Précisément dans ce bâtiment où le sol des parents d'Esnal est situé bon nombre de ces facteurs. Les Vi Suales obtenus dans le salon ou dans leur chambre sont vraiment un privilège entre la végétation intégrée dans le bâtiment et les vues offertes par Malasaña. Ceci, ainsi que leurs deux terrasses, qui utilisent presque toute l'année, les ont encouragés à faire le changement, au cas où à l'avenir, il y avait des moments où ils auraient dû passer beaucoup de temps à la maison. « Les planteurs intégrés dans l'architecture du bâtiment vous protègent des voisins et du bruit, vous ne découvrez pas que vous êtes au centre de Madrid, c'est un endroit très calme », explique Inés Esnal.


La réforme qu'Idés Esnal a faite a maintenue, mais s'est améliorée, la distribution légèrement traditionnelle que la Chambre avait. « Laissant toutes les pièces où ils étaient, simplement en éliminant les partitions de la salle et de la salle, ainsi que des faux plafonds, nous avons réussi à gagner beaucoup de luminosité, en reliant la lumière qui entre dans les deux terrasses », explique-t-il.
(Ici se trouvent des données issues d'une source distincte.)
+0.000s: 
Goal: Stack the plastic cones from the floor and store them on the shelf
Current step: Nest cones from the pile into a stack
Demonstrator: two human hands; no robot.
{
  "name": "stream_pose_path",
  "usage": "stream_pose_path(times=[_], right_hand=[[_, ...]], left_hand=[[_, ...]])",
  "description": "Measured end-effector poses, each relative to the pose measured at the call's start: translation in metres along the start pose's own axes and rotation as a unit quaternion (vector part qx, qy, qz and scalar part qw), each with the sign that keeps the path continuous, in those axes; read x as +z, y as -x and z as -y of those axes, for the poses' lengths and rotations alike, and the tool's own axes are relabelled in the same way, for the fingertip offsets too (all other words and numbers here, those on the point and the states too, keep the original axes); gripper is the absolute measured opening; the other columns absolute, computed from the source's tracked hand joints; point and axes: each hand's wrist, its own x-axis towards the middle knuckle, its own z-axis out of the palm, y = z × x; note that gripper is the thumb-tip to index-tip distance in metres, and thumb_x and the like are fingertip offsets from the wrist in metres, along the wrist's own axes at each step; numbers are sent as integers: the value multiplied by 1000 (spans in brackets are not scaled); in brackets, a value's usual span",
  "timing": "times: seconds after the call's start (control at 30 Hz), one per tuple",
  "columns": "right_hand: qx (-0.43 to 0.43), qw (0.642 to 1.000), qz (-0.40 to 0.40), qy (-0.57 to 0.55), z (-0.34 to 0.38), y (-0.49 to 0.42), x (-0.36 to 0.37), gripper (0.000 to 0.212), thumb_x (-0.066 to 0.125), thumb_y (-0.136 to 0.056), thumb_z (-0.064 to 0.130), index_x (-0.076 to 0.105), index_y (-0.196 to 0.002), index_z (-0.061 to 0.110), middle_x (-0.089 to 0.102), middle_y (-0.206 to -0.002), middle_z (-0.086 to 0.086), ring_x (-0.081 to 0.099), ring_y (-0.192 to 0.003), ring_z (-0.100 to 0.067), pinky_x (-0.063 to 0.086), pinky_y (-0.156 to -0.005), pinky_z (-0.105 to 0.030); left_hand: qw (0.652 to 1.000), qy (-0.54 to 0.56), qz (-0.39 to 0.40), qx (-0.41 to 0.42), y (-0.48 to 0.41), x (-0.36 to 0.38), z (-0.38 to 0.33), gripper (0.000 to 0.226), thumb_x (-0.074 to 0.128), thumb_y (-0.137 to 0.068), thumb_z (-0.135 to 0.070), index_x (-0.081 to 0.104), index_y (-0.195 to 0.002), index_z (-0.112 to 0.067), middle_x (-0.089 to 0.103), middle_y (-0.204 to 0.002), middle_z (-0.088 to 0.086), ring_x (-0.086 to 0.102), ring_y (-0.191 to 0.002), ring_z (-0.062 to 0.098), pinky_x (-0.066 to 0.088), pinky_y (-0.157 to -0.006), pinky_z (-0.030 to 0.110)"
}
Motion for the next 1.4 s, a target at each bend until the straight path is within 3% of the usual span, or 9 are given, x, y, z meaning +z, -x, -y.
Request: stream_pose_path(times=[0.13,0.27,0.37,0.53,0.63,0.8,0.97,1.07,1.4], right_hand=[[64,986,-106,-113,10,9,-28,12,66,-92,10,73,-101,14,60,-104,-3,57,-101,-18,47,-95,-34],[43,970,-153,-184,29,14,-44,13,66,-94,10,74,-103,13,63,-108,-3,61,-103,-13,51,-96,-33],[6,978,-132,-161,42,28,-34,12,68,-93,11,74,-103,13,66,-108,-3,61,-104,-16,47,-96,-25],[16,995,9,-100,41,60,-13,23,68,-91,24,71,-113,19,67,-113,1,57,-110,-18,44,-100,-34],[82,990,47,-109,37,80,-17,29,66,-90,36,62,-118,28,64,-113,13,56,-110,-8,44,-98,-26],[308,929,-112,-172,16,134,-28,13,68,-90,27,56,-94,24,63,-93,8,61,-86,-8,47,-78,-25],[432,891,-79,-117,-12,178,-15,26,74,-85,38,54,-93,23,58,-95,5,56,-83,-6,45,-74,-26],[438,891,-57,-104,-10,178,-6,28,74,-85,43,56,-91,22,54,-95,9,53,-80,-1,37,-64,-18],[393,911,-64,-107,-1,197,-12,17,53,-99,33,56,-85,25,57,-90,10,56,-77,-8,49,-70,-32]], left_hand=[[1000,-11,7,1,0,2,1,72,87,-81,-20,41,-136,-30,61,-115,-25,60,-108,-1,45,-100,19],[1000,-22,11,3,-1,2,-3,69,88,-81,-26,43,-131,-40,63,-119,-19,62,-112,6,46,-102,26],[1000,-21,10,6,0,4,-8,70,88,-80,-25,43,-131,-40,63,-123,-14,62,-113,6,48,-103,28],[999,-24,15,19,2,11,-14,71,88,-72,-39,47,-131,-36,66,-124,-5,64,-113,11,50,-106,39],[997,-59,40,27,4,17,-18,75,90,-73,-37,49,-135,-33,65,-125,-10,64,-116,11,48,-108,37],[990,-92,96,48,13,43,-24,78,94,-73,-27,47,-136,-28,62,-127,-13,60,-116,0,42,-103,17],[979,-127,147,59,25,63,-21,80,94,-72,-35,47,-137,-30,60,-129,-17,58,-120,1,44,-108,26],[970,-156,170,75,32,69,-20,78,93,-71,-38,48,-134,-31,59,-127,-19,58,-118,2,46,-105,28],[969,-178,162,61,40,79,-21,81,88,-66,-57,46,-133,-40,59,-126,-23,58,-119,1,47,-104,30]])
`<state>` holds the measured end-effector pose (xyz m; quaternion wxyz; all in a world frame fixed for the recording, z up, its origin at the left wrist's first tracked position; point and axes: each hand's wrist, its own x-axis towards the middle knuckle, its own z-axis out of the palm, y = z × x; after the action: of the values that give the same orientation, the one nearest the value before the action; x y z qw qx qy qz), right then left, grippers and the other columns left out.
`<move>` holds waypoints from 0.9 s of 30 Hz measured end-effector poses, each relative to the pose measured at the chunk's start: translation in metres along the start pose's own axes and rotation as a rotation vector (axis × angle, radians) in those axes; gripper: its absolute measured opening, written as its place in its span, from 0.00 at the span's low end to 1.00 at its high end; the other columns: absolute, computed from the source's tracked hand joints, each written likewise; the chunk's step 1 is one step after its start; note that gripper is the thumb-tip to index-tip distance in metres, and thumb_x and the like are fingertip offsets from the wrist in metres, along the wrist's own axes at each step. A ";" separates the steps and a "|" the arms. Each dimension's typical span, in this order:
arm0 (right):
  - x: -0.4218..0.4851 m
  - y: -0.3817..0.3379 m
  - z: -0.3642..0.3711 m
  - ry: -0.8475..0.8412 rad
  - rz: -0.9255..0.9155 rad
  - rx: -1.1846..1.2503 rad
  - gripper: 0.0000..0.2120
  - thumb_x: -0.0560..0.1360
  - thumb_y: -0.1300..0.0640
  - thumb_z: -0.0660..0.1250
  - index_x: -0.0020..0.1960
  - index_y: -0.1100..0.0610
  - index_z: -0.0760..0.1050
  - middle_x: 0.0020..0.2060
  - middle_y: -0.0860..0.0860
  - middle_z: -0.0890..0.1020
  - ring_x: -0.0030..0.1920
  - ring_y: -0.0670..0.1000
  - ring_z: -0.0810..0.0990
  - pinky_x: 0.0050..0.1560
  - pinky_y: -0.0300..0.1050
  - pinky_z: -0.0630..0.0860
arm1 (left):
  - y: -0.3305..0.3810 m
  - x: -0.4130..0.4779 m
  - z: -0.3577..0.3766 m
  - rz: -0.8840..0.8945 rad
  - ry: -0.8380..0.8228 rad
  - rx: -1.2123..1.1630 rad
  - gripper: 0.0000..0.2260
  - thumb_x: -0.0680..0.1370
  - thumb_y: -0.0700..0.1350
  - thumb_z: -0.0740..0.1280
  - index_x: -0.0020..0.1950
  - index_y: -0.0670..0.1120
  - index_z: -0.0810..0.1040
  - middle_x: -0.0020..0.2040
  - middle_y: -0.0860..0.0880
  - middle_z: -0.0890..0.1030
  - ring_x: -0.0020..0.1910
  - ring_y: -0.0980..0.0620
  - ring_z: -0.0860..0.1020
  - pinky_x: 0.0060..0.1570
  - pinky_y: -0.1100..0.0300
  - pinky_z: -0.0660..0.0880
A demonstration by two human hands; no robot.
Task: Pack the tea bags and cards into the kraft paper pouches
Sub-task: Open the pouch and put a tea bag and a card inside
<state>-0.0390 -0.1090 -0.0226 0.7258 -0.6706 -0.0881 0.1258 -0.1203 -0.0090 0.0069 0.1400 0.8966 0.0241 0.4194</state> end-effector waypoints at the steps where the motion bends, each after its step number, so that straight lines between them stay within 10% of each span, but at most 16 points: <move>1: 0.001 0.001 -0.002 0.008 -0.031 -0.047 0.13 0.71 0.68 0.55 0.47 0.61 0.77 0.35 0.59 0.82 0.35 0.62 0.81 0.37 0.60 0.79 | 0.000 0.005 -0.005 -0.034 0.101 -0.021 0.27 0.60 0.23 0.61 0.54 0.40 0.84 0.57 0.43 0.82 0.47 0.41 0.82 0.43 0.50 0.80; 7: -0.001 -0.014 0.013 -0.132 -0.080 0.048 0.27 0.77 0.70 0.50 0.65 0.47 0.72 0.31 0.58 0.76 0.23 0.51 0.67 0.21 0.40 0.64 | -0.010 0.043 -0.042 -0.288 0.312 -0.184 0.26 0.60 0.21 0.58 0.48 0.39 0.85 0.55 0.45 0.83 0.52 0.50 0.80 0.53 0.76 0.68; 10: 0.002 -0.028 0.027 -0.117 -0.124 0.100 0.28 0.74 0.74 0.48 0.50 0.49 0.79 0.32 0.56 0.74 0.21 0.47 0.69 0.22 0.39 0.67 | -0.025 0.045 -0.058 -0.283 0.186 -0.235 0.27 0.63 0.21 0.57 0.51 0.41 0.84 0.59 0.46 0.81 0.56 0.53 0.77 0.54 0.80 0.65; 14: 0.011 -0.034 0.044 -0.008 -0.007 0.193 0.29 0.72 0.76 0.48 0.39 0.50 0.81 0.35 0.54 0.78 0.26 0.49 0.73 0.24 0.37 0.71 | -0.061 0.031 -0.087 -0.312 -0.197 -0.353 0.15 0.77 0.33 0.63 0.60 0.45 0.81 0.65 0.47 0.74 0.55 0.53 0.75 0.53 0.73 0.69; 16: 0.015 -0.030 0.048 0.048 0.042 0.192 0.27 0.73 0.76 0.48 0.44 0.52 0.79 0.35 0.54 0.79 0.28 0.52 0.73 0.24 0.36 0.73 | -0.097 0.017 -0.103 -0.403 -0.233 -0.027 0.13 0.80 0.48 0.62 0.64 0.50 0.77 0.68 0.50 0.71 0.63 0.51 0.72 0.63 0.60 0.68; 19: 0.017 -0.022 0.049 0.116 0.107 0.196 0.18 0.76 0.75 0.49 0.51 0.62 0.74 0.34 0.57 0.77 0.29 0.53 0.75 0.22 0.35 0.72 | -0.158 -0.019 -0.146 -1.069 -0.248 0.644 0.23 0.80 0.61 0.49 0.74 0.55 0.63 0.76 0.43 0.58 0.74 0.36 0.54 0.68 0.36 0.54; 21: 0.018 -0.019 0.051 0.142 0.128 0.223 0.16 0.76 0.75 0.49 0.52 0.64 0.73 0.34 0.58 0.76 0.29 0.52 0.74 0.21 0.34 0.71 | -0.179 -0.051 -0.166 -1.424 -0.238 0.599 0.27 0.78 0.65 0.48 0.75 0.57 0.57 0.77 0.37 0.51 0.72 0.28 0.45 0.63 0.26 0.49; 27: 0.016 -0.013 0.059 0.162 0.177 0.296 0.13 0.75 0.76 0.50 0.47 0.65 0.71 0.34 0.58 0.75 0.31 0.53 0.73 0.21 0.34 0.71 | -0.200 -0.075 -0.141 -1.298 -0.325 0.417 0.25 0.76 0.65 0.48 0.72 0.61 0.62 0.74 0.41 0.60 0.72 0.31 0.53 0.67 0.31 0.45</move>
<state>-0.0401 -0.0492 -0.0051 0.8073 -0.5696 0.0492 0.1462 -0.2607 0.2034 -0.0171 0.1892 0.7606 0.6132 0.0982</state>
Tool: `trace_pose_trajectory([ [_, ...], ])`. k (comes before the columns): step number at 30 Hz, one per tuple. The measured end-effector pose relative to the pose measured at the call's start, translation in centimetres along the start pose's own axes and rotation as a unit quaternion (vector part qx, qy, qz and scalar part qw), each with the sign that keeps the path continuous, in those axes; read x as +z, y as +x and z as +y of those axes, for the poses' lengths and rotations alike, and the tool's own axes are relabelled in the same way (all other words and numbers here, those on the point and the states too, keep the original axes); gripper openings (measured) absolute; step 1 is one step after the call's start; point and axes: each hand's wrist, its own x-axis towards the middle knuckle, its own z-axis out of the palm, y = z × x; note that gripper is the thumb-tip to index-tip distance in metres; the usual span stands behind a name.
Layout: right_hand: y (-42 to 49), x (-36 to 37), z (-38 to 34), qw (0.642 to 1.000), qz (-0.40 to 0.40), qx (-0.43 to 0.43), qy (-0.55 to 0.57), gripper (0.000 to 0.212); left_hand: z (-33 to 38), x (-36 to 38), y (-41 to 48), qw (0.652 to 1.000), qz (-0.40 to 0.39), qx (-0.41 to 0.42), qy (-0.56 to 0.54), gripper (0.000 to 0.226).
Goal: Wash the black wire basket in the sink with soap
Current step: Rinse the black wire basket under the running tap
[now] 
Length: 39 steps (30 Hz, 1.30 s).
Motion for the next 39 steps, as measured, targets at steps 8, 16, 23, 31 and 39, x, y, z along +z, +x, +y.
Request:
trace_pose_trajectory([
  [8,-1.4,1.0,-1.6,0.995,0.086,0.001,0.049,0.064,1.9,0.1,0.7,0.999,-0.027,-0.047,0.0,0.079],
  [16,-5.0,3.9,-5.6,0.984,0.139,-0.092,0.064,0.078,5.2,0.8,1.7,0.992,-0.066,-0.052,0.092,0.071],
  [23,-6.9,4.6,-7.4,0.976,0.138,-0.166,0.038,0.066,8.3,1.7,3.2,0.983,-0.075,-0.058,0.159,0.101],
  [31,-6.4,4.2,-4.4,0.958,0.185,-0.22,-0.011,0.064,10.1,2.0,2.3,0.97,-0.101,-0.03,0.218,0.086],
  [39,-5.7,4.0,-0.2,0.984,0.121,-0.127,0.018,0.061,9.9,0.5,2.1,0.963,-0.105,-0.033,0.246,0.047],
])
C'était, surtout, une rénovation dans laquelle il en a profité pour rendre les marches généreuses, au cas où les fauteuils roulants se produiraient. Sa salle de bain a également été élevée avec une douche au niveau du sol qui faciliterait l'accès. La plus grande excentricité a été l'inclusion des anneaux dans lesquels le père s'accroche pour faire ses exercices et s'étirer.